Campaign to address 'ignorance' over ADHD
The mainland's first nationwide education campaign to raise awareness about Attention Deficit Hyperactivity Disorder (ADHD) kicked off in several cities last week .
Children's ADHD care weeks, organised by the paediatric branch of the Chinese Medical Association, will be held at 40 hospitals in 20 mainland cities this year, with more than 200 mainland experts providing free consultations and health education.
Beijing Anding Hospital vice-president Dr Zheng Yi said the most common misconception about ADHD children affected by it do not have a real disorder, with parents viewing their children as just naughty or mischievous. Many parents think the disorder will disappear naturally as their child grows up. 'And parents who do want to take children to see doctors are often confused about which department they should head to,' he said. 'Even general paediatric doctors who suspect that a child has ADHD have no idea [where] they should transfer [the child] to.'
Zheng, who is also a member of the executive committee of the International Association for Child and Adolescent Psychiatry and Allied Professions, said there were only 300 to 500 doctors on the mainland who specialised in paediatric psychiatry.
ADHD is one of the most common childhood disorders and its symptoms include difficulty staying focused and paying attention, difficulty controlling behaviour, and hyperactivity. What causes it is still a mystery but it's four times more common in boys than in girls.
Zheng said no nationwide surveys had been conducted but small studies in different regions had estimated 5 per cent of mainland children aged between six and 15 had ADHD, on a par with international levels.

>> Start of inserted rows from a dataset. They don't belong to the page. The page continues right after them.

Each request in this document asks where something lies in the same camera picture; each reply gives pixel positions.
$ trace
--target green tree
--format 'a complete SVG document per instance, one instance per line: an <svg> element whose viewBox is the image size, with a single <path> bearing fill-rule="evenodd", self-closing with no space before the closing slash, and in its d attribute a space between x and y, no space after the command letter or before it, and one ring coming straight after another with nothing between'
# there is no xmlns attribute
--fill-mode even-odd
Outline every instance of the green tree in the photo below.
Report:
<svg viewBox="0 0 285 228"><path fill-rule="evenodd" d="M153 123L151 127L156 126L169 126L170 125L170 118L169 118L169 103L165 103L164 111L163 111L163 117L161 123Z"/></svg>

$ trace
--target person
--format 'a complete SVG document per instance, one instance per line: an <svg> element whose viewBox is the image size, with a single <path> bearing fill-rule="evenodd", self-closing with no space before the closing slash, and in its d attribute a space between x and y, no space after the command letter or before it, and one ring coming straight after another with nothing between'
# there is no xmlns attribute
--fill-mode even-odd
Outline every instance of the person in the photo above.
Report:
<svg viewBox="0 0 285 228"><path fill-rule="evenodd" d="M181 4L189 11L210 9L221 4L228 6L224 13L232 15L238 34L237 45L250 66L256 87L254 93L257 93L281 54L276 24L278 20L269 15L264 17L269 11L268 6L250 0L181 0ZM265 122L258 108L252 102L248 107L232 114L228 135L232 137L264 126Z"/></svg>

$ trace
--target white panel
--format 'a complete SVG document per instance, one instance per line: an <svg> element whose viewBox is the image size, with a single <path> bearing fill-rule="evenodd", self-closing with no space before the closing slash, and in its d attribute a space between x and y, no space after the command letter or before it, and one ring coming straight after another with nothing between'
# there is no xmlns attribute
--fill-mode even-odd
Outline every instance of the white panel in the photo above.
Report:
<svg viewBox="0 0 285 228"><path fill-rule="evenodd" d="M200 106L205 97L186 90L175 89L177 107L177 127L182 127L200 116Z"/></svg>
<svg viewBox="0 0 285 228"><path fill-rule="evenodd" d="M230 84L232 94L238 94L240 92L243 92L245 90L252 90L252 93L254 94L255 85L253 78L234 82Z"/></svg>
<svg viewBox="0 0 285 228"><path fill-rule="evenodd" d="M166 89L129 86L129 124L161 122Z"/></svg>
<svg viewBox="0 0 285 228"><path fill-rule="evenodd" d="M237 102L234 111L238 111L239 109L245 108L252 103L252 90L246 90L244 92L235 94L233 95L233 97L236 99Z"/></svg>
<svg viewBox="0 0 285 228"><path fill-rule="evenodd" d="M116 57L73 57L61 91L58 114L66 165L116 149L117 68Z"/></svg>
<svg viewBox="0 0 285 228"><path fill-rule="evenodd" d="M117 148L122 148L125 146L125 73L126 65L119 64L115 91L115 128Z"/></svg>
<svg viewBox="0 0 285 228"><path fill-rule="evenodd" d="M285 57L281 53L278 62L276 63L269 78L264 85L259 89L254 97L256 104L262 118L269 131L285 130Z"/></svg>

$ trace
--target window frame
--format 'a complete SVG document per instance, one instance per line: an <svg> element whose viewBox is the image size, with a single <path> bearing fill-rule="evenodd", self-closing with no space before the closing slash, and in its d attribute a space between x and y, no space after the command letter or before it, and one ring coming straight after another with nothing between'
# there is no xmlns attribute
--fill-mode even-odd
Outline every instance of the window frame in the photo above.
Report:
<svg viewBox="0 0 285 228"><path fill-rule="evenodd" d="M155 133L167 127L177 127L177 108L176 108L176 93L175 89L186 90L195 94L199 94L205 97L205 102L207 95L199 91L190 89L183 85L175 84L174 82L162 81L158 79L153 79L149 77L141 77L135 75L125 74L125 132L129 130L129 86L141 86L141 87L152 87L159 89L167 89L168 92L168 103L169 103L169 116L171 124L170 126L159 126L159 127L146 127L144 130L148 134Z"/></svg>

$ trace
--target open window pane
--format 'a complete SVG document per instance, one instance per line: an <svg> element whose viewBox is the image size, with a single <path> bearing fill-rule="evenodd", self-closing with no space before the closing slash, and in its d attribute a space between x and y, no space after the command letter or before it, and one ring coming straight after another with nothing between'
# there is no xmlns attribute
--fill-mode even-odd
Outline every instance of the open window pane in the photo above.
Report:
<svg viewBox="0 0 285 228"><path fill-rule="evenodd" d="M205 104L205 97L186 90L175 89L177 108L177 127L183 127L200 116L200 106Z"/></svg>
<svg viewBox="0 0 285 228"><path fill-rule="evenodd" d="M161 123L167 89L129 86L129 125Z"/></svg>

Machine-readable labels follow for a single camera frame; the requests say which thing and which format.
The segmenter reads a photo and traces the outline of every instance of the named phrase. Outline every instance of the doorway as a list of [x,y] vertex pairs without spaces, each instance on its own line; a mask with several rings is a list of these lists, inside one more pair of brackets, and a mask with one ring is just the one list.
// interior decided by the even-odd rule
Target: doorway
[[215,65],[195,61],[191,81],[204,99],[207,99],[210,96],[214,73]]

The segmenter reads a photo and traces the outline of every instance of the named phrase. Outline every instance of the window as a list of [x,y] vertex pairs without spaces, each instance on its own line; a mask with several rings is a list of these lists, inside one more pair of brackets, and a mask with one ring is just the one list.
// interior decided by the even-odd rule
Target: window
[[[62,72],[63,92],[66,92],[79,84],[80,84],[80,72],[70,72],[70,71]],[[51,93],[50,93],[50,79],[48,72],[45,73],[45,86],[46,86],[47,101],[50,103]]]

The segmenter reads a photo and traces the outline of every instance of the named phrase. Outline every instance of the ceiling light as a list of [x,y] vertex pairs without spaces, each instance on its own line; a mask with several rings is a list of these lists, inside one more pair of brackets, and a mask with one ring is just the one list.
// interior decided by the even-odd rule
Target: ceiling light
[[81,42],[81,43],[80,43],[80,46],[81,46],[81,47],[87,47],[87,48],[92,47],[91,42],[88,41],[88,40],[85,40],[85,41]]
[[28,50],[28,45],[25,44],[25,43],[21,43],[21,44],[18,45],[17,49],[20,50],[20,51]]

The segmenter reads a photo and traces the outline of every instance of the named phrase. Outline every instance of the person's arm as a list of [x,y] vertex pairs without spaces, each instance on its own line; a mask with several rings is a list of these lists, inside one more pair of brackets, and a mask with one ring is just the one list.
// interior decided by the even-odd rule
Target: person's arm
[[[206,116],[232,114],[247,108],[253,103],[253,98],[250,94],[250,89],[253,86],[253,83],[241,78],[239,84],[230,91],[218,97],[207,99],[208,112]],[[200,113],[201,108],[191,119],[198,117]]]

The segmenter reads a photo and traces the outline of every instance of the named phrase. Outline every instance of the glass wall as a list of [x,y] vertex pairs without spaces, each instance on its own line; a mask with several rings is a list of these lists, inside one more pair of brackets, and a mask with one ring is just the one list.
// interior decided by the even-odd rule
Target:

However, four-fifths of children affected on the mainland never visited hospital for treatment, he said.
Dr Jin Xingming , from the Shanghai Children's Medical Centre, said most parents were concerned about the side-effects of drugs used to treat the condition, which can curb children's appetites. 'Every family has only one child and parents can't stand to see their child eat just a little,' she said. '[So] parents tend to stop giving children the drugs if their symptoms improve even slightly.'
Jin said the ADHD care weeks had been launched to allow more children with the disorder to be diagnosed and receive treatment earlier.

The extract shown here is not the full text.